Natural maple syrup can be purchased in most grocery stores. The kind I get has one ingredient: pure, organic maple syrup. There are 220 calories in a one-fourth cup serving, and it is worth every single one of them. It costs more than the sugar free, maple flavor, low calorie syrup. Because it is food.
I do not know if anyone ever intended for it to be food or if the plan was merely to come up with something that resembles food, leaving it up to those who market syrup to make sure it gets onto the beautiful stack of pancakes adorned with a pat of no-one-will-ever-believe-this-is-butter, as pictured on the label. It is the idea of syrup that is being sold; not syrup itself.
Though there are only 30 calories in a one-fourth cup serving, the ingredients that comprise this delicacy are mostly non-edible.
Ingredients: water, sorbitol, cellulose gum, natural and artificial maple flavor, salt, sucralose, sodium benzoate (to preserve freshness), caramel color, phosphoric acid, acesulfame potassium, potassium sorbate (to preserve freshness), sorbic acid, citric acid.
Sorbitol has unpleasant side effects; cellulose gum is derived from wood pulp; sucralose (Splenda) can make you crave sugar; and acesulfame potassium contains methylene chloride--a known carcinogen which causes cancer. Sodium benzoate and potassium sorbate are added to preserve freshness. The freshness of exactly WHAT?

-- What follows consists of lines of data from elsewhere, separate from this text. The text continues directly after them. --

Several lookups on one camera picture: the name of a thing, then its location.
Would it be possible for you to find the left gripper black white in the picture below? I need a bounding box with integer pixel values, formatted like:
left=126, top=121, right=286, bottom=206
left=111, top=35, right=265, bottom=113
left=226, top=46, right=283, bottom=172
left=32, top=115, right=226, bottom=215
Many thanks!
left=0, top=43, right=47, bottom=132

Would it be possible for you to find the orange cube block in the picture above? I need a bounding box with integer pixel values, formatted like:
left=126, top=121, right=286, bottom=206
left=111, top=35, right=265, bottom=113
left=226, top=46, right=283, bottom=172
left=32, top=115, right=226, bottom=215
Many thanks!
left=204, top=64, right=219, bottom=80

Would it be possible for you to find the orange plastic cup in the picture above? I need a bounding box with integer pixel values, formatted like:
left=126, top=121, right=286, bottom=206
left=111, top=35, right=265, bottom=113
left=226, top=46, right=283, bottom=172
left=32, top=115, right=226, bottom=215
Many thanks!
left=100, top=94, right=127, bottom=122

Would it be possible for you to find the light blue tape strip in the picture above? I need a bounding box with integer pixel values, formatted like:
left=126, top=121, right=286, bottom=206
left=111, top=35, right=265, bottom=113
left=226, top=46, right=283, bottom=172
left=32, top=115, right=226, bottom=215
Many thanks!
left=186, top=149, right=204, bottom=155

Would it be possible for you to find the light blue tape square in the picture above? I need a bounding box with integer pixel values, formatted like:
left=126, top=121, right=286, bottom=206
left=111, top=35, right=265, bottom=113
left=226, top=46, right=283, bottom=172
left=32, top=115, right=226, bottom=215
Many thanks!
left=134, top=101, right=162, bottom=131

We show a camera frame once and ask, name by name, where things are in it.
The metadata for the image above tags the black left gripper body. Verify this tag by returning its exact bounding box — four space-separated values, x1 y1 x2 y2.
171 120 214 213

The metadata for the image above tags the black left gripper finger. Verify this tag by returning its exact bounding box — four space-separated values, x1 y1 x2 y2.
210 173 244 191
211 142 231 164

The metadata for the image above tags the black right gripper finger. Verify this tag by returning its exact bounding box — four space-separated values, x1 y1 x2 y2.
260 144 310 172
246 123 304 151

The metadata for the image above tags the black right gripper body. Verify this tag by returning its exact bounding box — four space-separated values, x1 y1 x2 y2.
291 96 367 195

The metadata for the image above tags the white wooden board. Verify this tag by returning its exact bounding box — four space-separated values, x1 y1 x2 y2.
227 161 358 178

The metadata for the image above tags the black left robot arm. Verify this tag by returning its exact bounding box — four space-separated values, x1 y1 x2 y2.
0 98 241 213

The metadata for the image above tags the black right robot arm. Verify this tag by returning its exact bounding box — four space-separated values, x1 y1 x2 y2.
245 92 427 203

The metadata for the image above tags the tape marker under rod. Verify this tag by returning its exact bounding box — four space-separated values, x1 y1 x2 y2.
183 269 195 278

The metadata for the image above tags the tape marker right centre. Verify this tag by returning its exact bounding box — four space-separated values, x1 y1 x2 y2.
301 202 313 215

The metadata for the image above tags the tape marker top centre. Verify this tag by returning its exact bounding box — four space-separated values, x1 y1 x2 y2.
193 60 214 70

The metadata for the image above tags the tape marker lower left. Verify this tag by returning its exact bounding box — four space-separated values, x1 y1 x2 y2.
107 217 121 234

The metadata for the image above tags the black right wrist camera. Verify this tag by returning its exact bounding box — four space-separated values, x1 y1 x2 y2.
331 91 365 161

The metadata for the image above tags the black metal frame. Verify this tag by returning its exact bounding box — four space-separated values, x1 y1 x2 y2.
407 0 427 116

It is gluten free for all who are finding gluten avoidance to be the answer to whatever it is that ails them. Refrigeration is not required. It is best if purchased by September 18, 2016, but if not consumed until 2026, it would probably be just as good.

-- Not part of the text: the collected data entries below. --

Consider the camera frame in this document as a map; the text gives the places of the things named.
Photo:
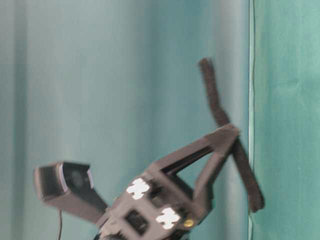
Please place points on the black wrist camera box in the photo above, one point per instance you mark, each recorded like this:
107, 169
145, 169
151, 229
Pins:
69, 186

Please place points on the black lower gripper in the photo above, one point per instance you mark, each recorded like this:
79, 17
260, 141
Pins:
158, 204

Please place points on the green fabric backdrop curtain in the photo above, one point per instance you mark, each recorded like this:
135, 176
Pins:
116, 84

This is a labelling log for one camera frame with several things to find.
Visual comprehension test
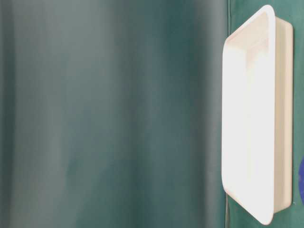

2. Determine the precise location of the white plastic case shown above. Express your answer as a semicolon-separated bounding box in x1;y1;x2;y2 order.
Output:
221;5;294;225

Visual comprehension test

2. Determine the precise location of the blue tape roll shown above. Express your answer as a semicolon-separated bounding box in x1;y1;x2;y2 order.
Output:
298;158;304;185

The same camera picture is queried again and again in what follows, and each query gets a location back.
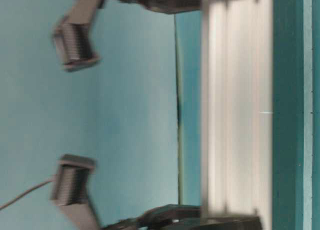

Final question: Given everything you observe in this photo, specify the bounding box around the silver aluminium extrusion rail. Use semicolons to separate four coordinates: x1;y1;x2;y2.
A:
201;0;273;220

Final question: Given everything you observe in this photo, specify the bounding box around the black robot arm with ribbed joint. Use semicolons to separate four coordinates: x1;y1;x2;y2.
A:
52;0;136;72

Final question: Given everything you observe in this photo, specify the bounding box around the black robot arm with cable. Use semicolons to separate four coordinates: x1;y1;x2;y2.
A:
49;154;141;230

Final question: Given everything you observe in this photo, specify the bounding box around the teal table mat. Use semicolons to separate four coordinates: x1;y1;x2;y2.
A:
174;0;313;230

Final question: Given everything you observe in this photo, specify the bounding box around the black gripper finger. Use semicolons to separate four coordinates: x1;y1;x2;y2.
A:
137;204;201;224
174;214;263;230
138;0;202;14

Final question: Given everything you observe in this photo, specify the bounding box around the thin grey cable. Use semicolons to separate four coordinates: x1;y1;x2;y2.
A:
0;176;60;212

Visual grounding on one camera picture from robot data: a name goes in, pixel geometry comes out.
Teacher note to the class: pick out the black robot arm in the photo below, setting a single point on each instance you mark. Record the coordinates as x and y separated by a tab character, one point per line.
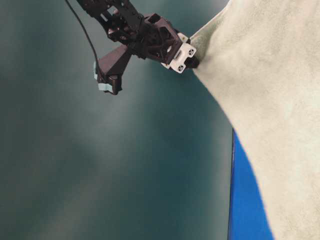
119	18

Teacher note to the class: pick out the cream bath towel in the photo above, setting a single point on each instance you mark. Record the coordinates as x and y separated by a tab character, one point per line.
260	60

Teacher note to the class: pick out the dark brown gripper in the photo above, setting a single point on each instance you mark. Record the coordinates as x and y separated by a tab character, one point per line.
158	40

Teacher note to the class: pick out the blue table mat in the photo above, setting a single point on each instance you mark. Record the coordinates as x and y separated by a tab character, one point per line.
247	219

In case someone reading this is tempted to think that I should be grateful for this gift, I would like to point out that it was among the "treats" my parents were pawning off on us after cleaning out their cupboards and heading back to their home Up North after a winter in Florida. The syrup took the place of the jello this year. (Refer to my post entitled "I hate jello," for further explanation.) It was in a grocery bag right next to unsalted Saltine crackers and unsalted pretzels, more items on my "foods I hate" list.

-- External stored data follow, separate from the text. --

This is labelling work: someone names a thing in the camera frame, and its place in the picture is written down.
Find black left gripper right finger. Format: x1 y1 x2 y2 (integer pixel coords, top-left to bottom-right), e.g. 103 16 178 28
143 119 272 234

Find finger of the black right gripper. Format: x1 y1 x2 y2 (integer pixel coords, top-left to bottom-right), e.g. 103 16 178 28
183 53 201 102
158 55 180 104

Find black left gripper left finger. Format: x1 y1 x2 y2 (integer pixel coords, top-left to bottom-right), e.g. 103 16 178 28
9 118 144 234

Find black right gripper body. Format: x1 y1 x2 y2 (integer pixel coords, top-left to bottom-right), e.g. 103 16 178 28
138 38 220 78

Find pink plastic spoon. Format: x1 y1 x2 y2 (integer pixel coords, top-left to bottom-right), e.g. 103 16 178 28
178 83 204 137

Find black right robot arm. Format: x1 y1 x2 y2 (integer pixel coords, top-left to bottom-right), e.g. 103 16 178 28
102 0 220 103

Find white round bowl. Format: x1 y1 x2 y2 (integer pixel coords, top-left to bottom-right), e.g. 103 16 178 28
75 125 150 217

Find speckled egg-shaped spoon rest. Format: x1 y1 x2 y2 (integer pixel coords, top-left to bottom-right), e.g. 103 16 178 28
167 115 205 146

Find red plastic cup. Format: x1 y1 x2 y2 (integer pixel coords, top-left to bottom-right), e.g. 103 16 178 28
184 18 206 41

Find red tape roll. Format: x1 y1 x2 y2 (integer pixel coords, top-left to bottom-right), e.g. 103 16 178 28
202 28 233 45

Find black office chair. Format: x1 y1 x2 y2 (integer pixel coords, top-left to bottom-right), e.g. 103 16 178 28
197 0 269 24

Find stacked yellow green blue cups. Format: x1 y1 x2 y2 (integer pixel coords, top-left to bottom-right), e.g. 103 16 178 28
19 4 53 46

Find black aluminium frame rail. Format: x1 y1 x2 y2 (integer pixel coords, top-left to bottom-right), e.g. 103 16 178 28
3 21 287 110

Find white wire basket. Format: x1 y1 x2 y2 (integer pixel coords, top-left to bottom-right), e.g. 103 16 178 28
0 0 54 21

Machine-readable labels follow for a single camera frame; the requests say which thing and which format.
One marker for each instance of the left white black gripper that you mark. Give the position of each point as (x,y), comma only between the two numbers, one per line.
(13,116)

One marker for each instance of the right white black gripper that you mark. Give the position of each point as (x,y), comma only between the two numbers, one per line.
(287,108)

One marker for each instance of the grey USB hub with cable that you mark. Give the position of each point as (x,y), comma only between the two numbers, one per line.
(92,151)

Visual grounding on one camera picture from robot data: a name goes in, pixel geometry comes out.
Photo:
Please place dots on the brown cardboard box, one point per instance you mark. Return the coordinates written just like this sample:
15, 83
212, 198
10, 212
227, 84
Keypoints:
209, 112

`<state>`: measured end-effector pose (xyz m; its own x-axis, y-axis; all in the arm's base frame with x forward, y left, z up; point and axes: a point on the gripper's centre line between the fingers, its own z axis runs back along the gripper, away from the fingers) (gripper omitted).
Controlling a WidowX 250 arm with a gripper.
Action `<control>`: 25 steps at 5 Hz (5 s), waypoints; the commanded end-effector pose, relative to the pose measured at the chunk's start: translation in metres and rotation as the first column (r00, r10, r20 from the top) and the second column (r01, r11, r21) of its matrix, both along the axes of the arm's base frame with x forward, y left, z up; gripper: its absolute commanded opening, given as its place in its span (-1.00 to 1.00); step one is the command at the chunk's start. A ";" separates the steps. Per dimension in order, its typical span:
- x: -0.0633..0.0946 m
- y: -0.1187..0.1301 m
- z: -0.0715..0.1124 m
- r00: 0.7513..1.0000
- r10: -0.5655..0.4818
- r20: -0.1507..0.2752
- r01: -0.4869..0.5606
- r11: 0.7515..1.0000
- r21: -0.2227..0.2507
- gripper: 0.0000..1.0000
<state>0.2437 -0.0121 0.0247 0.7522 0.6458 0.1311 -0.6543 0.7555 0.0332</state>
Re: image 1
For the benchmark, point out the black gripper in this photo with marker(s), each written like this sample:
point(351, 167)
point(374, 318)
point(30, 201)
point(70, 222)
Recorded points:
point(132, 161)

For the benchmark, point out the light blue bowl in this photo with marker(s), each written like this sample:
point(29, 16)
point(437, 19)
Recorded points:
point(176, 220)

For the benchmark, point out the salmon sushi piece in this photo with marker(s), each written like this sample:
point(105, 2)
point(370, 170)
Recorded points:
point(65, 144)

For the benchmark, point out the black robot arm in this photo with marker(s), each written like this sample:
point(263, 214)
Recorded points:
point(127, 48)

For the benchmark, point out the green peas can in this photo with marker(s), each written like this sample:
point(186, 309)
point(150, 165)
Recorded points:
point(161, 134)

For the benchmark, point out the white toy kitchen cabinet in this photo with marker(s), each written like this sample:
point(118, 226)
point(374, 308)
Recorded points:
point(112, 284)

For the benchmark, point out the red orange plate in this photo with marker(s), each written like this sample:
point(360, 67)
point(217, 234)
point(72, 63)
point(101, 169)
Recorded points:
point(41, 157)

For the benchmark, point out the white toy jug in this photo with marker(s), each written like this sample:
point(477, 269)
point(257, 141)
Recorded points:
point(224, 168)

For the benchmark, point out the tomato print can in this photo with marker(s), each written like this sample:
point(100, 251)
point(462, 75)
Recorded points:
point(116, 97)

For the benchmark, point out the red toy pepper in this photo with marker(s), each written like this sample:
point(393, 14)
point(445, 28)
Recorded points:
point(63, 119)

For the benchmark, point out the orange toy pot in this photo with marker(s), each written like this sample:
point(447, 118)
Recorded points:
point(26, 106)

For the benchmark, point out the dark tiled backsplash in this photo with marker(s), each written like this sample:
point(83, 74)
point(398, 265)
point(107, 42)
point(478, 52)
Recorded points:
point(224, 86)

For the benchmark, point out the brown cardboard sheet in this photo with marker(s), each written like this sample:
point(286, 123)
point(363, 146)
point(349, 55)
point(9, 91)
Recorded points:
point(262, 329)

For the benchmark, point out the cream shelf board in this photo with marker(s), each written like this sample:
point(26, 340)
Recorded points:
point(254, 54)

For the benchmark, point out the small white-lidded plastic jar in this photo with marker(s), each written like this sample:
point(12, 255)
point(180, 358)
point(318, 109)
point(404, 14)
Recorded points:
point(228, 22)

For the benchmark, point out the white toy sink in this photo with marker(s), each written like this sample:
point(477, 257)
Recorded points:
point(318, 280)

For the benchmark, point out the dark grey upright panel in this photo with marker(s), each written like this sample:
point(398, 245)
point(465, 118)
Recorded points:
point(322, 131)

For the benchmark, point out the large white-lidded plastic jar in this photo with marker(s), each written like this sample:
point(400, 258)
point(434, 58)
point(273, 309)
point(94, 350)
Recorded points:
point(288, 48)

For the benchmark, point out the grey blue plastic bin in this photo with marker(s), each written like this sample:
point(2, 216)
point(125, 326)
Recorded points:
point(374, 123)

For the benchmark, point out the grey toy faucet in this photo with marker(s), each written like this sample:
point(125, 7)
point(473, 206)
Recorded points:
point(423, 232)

Though it truly is not fair for me to judge the syrup without tasting it first, the syrup remains unopened. I wanted to protest when I received it but decided instead to be compassionate toward my parents by not giving it back, thus prohibiting them from the ingestion of this chemical compound. Though I may sometimes take items we do not prefer to a food bank or pass them along to friends, I could not in good conscience do that with this item. For fear of harming wildlife, I cannot even pour it on the ground.
Perhaps the saddest part about this wanna-be syrup is that real maple syrup is one of my favorite things. I still remember with fondness the school field trip in which my class went to a cider mill and a place in which maple syrup was made. I remember learning about the process of the sap running out of the spickets into pails that would be emptied into a large vat which boiled out impurities. We were given small, Dixie cups filled with warm, maple syrup to taste. It was 100 percent natural, straight from a maple tree. It was some of the truest goodness I would ever experience.
Natural maple syrup can be purchased in most grocery stores. The kind I get has one ingredient: pure, organic maple syrup. There are 220 calories in a one-fourth cup serving, and it is worth every single one of them. It costs more than the sugar free, maple flavor, low calorie syrup. Because it is food.